OSB Logo The Old St Beghian
  July 2018

 

‘We Will Remember Them’

 

The school’s War Memorial volume of 1921 contains a comprehensive record of all those OSBs, some 940 of them, who answered their country’s call. Of this number, 920 were former pupils of whom some 180 were killed, along with four of the fourteen Masters who served. The book includes the Address which was delivered in June 1919 by the Rev. Canon H.A.P. Sawyer, who had been Headmaster of the school from 1903 to 1916, its ‘Golden Age’, to a packed Priory at a special Memorial Service for those who fell in the Great War. The following are some extracts from his memorable speech on that occasion.

‘It is inevitable that at a notable gathering of Old St Beghians like this, the predominant note should be a note of sadness. My one object in speaking is to turn, if I can, that note of sadness into a note of joy, and pride, and thanksgiving – into a shout of victory. The difficulty of speaking is not so much the sadness, as the obviousness of it all. “Greater love hath no man than this, that he lay down his life for his friend.” There is so little to add to that. And yet we want to bring those deaths into the house of God, and into the presence of Christ. There we shall find the reason why those deaths speak with such simple eloquence … simply because such deaths make those who died something like Christ Himself. … He gave his life as the best thing He had to give.
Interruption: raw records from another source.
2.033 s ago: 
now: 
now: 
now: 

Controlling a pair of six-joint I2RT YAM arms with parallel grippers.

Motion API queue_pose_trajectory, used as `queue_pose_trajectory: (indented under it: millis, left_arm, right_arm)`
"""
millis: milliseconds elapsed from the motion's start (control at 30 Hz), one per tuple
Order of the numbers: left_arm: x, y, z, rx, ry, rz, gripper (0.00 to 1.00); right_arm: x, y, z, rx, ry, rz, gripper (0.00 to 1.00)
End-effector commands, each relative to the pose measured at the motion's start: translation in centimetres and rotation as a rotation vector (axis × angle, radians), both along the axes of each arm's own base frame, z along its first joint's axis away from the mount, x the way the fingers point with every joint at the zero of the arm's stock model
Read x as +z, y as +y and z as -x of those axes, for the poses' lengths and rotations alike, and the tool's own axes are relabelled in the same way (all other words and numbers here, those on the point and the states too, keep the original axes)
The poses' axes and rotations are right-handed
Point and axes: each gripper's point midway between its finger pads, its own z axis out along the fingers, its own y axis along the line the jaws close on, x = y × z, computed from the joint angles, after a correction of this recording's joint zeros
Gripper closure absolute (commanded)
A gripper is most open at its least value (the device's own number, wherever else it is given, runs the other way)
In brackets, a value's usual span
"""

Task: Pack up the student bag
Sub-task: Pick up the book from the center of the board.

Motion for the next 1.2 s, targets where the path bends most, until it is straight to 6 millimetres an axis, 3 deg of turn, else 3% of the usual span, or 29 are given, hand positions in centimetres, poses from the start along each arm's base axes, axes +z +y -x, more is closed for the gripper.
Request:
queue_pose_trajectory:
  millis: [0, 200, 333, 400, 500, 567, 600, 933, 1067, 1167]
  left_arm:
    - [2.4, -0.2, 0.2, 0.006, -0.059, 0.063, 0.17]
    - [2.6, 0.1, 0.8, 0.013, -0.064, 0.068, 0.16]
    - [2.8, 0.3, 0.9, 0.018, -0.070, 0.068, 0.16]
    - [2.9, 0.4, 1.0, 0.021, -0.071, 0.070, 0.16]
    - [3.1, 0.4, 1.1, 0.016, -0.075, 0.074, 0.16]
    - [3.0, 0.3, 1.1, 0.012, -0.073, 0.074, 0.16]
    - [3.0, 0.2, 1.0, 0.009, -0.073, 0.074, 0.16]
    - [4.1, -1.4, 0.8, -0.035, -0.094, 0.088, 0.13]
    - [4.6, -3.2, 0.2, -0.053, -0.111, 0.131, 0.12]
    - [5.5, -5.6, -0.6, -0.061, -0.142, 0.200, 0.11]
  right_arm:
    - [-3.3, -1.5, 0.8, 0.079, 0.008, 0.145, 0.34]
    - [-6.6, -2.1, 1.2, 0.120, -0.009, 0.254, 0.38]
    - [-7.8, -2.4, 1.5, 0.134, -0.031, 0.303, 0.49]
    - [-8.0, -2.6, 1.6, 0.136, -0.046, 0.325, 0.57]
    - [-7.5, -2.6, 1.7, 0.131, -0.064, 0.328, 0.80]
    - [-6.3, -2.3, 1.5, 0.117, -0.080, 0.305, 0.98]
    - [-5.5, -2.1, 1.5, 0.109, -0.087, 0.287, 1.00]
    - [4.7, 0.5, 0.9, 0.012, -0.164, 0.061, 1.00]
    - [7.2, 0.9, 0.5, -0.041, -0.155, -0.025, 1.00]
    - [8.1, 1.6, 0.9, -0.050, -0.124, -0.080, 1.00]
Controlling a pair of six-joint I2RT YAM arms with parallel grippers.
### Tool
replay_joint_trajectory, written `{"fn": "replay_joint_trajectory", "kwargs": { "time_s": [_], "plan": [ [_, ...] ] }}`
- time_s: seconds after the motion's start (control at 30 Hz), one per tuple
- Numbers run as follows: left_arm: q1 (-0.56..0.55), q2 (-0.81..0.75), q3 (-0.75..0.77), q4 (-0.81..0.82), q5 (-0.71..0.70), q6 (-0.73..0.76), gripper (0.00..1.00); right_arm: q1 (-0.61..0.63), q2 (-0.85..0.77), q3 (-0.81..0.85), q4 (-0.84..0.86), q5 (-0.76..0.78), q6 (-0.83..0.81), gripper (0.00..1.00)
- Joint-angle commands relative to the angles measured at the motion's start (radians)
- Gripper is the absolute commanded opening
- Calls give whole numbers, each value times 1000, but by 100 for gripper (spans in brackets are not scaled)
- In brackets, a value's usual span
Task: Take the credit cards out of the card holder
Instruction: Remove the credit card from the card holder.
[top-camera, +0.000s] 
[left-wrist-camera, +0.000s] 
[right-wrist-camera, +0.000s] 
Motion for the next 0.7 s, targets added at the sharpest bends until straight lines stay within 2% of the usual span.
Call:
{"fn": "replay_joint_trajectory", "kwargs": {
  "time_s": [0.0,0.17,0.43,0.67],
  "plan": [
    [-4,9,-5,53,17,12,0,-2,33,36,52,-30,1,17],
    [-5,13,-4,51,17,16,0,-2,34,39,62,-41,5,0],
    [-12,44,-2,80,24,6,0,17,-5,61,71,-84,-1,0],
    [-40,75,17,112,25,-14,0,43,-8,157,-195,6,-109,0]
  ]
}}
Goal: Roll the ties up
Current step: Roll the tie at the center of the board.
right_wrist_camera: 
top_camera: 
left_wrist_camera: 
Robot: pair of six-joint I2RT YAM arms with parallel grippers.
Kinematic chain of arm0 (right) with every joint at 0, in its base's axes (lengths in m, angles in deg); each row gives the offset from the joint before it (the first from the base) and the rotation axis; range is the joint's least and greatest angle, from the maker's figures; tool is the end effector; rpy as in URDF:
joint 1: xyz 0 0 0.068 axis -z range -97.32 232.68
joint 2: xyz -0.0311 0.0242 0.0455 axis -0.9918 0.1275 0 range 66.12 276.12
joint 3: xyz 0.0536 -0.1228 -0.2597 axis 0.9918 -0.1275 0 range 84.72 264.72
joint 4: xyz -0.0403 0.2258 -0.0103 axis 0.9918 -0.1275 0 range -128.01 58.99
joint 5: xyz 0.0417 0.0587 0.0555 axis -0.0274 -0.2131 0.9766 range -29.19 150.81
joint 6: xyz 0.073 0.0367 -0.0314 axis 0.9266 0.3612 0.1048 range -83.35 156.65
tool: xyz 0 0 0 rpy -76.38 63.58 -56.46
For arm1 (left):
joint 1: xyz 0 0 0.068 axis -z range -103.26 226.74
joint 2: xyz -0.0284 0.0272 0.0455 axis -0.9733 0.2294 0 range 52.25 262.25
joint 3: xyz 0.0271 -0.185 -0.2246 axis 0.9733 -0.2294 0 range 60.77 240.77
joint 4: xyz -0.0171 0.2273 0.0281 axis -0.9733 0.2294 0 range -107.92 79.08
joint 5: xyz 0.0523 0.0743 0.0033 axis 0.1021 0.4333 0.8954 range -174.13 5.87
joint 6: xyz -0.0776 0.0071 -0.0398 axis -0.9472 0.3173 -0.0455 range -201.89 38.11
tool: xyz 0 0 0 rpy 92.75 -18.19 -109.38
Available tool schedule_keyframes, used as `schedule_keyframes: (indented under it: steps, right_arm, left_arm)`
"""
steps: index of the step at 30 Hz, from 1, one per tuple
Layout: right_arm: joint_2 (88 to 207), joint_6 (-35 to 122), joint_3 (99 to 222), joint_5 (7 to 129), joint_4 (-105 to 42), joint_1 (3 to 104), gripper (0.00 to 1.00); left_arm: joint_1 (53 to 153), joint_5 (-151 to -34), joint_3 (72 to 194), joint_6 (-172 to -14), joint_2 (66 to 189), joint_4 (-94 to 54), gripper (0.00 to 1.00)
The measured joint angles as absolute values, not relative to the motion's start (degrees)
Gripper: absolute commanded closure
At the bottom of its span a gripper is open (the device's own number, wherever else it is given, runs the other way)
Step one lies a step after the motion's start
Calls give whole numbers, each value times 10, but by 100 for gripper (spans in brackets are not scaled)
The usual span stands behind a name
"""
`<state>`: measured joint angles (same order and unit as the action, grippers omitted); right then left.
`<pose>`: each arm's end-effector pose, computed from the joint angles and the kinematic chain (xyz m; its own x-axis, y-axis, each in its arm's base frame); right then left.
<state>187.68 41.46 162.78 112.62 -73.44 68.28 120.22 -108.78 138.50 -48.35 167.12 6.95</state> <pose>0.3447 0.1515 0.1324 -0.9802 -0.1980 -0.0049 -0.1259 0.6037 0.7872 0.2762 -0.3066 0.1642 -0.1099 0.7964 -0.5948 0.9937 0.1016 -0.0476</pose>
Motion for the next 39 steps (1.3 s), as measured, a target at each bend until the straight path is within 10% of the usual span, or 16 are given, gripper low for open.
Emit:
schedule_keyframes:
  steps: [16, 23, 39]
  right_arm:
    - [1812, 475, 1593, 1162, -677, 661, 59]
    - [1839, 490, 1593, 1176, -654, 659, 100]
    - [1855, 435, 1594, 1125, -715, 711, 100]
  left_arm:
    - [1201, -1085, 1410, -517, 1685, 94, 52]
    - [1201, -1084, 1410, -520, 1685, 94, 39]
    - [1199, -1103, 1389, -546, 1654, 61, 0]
And they – they could not give spotless lives, like His, but they gave their best. They gave lives full of youth and health and promise … lives which they enjoyed, lives full of enthusiasm and gaiety and laughter.

This brings us still nearer to the cross of Christ. For what did they die? They died, as Christ died, for truth: they died, as Christ died, for others. They died … for the eternal principle that right is right, and wrong is wrong, and a lie is a lie, call it by whatever name you like; and that an agreement between man and man, or nation and nation, is something more than a ‘scrap of paper’ – it is a sacred obligation to which God as well as man is a witness, and that no stress of circumstance, no military necessity, no difference of race or climate can justify its violation. Again, they died for others – for us, that we might have in abundance and security the life they loved so well and sacrificed … But especially they died for the weak: that no nation, no matter how insignificant, and no human being, however humble, should be bullied by the stronger.

And we who remain, what are we going to do for them? … Surely, that we should live and sacrifice ourselves for those principles for which they died. …  If we fight simply for justice and integrity … we are fighting side by side with our brothers who have died for the truth … and ‘whose bodies were broken for you.’

The Resurrection of Jesus Christ proves that those twin principles of love and duty, carried to the point of sacrifice, have won – must win.’